Tja… das spricht mir schon aus der Seele und ist mein größtes Problem als Referendarin. Ich fühle mich einfach permanent beobachtet, egal ob ich mal einen „frechen Kommentar“ mache oder mit Kollegen „rumalber“, manchmal denke ich im Nachhinein „ob das jetzt so klug war, nachher schreibt derjenige ein Gutachten über dich“…
Vom Unterricht ganz zu schweigen.
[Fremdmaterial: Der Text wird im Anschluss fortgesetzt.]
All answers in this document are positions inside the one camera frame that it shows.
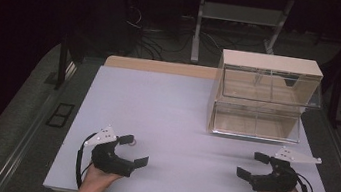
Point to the person's left hand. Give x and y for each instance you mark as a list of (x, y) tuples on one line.
[(96, 181)]

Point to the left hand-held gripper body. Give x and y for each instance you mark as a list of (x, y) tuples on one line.
[(105, 159)]

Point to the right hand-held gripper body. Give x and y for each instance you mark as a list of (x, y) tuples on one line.
[(281, 180)]

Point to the clear plastic drawer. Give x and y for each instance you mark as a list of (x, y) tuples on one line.
[(270, 88), (255, 123)]

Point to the white metal desk frame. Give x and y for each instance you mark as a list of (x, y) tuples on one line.
[(240, 14)]

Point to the wooden drawer cabinet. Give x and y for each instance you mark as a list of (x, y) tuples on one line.
[(270, 62)]
Die Fachleiter*innen sind wohl darauf geeicht möglichst wenig transparent zu sein („ne, eine gute Ausarbeitung darf ich Ihnen nicht zeigen, das ist ja Ihre eigene Leistung“ – okay, ich dachte wir sind Pädagogen und wissen das man (auch) vom guten Beispiel lernt) und sogar eine Verschleierungstaktik zu fahren („Ja woran das jetzt genau lag, kann ich nicht sagen, probieren sie es mal anders“ – hä?).
Die Leute, die einen unterstützen sollten, tun es einfach nicht (Kernseminarleiterin, nach Gespräch zu schwierigen Kollegen: „Sie befinden sich nicht in der Situation, andere zu kritisieren“… what the fuck.)
Aber nun gut, auch 60 Stunden Wochen werden als „normal“ abgetan und „mal nicht schlafen“ zeigt eben nur, „wie man für eine Sache brennen kann, das ist so toll“.
Es läuft einiges schief, der Unterricht oder gar lernen wird total vergessen… mal von Bildung ganz abgesehen. Ich denke, dass ist ein Problem in Schule allgemein. Fängt ja bei der Frage an, wer da eigentlich Fachleiter*in wird. Vom Hörensagen nur Leute, die in der Schule untergehen… also Menschen, denen man vertraut, richtig guten Unterricht gemacht zu haben… ähm ja. Egal, ich bin in Rage, aber vielleicht brauche ich dazu mal einen eigenen Blog.
Viele Grüße
Hey Emily,
wenn ich soetwas lese, dann frage ich mich immer wieder, warum Menschen so mit Menschen umgehen und warum es keine Feedback-Kultur gibt, die unter Umständen auch personelle Konsequenzen zieht.
Das scheint aber eine systemimmanentes Problem zu sein. Aus diesem Grund möchte ich Dir nochmal die Punkte ans Herz legen:
Bleib Du und verdrehe Dich nicht! // Bleib offen und verändere Dich! // Befrage Deine Schülerinnen und Schüler zu Deinem Unterricht – das sind die wahren Spezialisten! // Plane Deinen Unterricht immer3 so, dass Du nach dem Unterricht in den Spiegel gucken kannst und Dir selbst sagen kannst, dass Du alles so gut Du kannst gemacht hast. // Passe Deinen Unterricht nur nach den Vorlieben der Beobachtenden an, wenn Du der festen Überzeugung bist, dass das was Du tust, den Lernenden hilft. // Spiele mit den didaktischen Modellen, den Methoden herum. Probiere aus und reflektiere!
Bleibe Du und lasse Dich nicht verdrehen. Versuche zu verstehen, was die anderen dir sagen wollen und werde nicht müde nachzufragen, wenn Du es nicht verstehst.